Although health-system specialty pharmacies have access to an abundance of clinical and dispensing data, according to one expert who spoke during a session at the 2020 NASP Annual Meeting & Expo Virtual Experience, some pharmacies in outcomes-based contracts continue to ask payers the same question: What outcomes do they want to know about?

That’s the “million-dollar question,” said speaker Bryan Schuessler, PharmD, MS, the director of home infusion and specialty pharmacy at Saint Luke’s Health System in Kansas City, Mo. “What is it that people really want to see on that payor line? We’re not sure from payor to payor what’s valuable at this point.”

Many other health-system specialty pharmacies that are drawing up outcomes-based contracts are likely in the same boat, finding that payors do not always know what outcomes they want to have measured as part of a contract, Dr.
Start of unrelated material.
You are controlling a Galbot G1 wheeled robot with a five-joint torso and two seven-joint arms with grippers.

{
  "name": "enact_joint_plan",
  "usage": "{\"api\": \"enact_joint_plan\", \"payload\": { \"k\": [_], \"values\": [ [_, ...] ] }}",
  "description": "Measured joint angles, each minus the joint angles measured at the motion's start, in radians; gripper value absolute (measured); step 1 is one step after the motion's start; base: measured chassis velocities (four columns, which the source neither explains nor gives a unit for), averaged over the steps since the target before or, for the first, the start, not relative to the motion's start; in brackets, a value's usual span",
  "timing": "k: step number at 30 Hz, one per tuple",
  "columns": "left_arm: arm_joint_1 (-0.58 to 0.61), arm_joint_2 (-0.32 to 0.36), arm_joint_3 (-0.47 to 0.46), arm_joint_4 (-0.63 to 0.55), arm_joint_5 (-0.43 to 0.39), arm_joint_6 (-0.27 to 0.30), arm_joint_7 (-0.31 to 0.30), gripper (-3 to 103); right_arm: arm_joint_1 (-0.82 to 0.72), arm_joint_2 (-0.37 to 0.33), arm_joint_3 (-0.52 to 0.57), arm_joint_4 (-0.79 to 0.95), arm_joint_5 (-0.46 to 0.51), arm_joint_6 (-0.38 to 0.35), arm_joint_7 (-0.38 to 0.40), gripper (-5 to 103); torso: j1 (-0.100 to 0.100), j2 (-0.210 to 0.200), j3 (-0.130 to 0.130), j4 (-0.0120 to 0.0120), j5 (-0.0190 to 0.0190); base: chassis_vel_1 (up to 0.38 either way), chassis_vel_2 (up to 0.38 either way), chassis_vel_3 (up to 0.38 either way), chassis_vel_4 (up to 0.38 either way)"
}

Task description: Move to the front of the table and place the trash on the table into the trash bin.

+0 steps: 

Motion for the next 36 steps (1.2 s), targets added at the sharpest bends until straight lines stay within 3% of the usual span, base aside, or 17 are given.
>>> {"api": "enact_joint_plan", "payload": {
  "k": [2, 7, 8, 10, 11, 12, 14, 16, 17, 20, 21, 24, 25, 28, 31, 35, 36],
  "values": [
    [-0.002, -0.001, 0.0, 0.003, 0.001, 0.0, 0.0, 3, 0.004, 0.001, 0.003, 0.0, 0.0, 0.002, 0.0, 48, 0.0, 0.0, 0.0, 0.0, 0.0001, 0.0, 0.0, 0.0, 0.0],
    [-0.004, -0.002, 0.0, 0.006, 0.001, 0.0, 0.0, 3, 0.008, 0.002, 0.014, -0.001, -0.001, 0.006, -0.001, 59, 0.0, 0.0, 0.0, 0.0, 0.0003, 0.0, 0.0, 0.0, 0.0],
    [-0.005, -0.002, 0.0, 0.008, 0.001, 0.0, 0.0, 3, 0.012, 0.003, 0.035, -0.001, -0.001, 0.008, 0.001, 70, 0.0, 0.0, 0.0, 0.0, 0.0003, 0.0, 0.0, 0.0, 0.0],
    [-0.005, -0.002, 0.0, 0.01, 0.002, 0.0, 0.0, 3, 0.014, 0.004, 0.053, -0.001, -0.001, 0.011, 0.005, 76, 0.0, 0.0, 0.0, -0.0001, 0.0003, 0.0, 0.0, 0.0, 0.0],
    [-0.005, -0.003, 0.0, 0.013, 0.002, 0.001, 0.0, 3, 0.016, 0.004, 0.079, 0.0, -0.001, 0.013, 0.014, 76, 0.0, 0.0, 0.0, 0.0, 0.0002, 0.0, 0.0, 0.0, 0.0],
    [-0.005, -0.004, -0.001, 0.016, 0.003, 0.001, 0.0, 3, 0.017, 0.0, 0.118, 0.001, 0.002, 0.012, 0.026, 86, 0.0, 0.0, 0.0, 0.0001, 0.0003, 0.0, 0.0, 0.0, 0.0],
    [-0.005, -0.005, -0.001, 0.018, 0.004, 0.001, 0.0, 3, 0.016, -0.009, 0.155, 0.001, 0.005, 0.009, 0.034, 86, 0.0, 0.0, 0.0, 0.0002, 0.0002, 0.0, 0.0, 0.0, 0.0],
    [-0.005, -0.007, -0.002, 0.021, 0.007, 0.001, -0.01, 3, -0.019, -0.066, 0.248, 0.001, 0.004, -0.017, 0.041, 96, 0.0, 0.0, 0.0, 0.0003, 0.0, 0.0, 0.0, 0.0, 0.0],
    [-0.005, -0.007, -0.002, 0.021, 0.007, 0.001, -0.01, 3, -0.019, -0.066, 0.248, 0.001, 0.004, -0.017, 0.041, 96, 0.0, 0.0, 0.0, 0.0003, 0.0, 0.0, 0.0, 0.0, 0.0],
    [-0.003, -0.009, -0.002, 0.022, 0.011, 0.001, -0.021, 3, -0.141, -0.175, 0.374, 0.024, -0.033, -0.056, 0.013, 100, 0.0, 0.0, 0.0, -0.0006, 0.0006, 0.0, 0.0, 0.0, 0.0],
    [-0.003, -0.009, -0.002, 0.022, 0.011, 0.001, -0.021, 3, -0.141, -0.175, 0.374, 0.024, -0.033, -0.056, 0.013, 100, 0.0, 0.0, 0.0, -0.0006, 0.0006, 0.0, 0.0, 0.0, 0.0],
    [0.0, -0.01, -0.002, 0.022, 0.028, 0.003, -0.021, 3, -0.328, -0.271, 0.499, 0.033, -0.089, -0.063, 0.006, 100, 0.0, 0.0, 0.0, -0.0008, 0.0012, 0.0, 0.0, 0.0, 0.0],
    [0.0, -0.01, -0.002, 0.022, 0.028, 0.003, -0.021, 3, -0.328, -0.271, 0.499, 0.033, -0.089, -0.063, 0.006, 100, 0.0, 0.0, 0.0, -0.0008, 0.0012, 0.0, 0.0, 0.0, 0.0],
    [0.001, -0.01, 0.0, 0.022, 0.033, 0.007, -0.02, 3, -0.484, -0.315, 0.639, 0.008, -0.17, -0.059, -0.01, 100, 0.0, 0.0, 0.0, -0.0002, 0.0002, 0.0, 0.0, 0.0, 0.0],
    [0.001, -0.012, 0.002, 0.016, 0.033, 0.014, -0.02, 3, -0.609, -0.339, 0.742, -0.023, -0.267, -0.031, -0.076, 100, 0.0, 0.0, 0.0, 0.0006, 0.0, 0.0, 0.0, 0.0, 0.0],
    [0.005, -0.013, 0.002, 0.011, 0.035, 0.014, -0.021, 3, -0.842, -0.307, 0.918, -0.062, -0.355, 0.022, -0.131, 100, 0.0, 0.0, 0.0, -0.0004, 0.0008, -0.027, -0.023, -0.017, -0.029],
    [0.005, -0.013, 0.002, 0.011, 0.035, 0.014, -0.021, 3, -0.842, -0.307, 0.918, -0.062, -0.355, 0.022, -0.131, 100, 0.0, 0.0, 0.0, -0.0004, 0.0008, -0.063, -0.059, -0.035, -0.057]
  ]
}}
Schuessler said. “Is a clinical outcome SVR [sustained virologic response] or is it days-to-therapy, or is it adherence?” he asked.

Dr. Schuessler noted that his team draws on a large pool of data from the Saint Luke’s electronic medical record system as well as dispensing and clinical documentation data from their retail and specialty pharmacies. “We’re documenting all these things. We’re following patients. We’re making notes. We’re collecting all this data, but … we’re still struggling to understand what [payors] want to see,” he said.

At West Virginia University Hospitals, in Morgantown, a lack of payor clarity on the question of outcomes has led Louis Sokos, BS Pharm, MBA, the director of allied health solutions, specialty pharmacy services, to formulate what he believes is a universally applicable equation. Specifically, he said, demonstrating the impact of specialty pharmacies on both clinical outcomes and total cost of care for the health system is “a value proposition that I think any payor can see.”

He stressed that health-system specialty providers have “to make sure we manage our patients as efficiently as we can and drive down costs overall … to make sure we’re a player in this space.” For example, his specialty pharmacy looked at a group of the health system’s patients receiving antiviral medications and documented SVR rates that were higher than those of most nearby pharmacies outside their system, showing “a better return on investment” for payors, he said.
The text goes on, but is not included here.